So-called type-3 secretion systems of pathogenic bacteria may be a suitable point of attack for future antibiotics. This is shown by Professor Maria Fällman and her associates at Umeå University in Sweden in the Proceeding of the National Academy of Sciences, PNAS, in the US.
Many disease-causing bacteria, such as Yersinia, Salmonella, Shigella, and Chlamydia make use of a dedicated protein transport system to transmit pathogenic proteins to host cells. These so-called type-3 secretion systems (T3SS) consist of hollow pin-like structures on the outer shell of the bacteria. Virulence proteins that are exported through this structure are transported into host cells via an unknown mechanism.
The mechanism for this transport has previously been proposed to be occurring by injection via the pin-like structure directly from the inner part of the bacterium into the cytoplasma of the host cell.
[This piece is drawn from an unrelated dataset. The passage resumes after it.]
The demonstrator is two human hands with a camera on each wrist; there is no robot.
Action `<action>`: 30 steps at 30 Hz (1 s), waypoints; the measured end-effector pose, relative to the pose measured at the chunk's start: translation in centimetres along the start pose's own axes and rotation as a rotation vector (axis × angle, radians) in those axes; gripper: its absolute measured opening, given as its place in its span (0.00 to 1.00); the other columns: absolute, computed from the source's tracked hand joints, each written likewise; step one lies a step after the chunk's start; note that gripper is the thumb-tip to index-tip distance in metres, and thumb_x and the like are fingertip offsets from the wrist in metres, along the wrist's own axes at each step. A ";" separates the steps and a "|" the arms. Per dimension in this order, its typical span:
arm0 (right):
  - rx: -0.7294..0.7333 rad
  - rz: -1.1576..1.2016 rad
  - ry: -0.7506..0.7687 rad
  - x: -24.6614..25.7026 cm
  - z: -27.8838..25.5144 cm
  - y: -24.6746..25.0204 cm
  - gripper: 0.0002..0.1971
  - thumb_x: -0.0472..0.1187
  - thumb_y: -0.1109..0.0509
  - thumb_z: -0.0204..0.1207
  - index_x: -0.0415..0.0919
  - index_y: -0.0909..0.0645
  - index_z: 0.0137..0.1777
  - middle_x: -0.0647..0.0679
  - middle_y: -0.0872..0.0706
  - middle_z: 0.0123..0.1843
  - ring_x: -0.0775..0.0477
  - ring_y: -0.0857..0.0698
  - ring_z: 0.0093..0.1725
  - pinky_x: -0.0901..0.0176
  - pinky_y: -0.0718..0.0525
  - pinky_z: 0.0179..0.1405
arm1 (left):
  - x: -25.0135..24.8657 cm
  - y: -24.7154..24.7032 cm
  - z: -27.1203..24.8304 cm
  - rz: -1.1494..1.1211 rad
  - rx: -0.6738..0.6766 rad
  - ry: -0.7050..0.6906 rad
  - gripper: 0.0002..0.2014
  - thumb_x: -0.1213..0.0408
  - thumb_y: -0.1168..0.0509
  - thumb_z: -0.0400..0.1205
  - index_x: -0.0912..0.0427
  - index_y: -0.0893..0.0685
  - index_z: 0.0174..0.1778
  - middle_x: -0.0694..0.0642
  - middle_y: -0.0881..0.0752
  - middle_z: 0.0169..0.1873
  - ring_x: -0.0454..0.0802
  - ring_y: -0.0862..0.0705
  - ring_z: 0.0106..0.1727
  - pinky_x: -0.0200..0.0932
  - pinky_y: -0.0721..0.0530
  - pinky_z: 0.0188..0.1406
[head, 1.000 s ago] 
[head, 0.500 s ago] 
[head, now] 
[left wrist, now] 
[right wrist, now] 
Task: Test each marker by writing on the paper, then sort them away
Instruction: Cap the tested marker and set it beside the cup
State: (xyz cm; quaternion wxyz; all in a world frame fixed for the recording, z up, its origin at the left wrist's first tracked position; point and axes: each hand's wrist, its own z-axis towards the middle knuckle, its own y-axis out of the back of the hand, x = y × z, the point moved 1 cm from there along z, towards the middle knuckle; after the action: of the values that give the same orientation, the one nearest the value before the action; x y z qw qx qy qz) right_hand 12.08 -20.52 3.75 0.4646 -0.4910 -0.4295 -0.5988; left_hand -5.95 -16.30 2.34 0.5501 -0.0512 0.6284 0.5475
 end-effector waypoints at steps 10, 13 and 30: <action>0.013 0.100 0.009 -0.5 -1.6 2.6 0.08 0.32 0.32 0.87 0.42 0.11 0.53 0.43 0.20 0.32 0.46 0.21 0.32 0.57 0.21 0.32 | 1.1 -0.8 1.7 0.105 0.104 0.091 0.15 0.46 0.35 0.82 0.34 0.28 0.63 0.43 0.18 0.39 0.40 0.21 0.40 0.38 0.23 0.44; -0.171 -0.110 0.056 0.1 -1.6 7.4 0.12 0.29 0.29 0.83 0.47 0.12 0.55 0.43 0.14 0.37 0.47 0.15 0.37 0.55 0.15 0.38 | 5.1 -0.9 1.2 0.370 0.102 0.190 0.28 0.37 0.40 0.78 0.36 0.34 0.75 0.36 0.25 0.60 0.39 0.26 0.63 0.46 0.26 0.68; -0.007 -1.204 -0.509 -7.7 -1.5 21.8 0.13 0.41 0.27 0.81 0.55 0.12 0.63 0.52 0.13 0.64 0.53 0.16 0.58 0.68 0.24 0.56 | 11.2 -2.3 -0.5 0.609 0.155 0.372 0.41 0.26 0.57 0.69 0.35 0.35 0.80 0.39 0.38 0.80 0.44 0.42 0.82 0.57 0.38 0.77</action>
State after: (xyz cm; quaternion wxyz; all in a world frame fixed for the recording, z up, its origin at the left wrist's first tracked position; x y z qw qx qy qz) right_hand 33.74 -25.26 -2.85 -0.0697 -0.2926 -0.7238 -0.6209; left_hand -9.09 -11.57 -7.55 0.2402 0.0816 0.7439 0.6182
These researchers at Umeå University have now shown that virulence proteins exist on the outside of the bacterium before it has bound to the host cell and that these proteins can be transported into the host cell via a bacteria-associated protein complex. These pioneering findings are a major breakthrough in our understanding of T3SS-dependent bacteria and also open new avenues for developing antibiotics that are more specific to this type of bacteria.
In modern medical research scientists are looking for new methods for delivering proteins into cancer cells. These findings may facilitate the development of such systems by making use of the T3SS protein complex.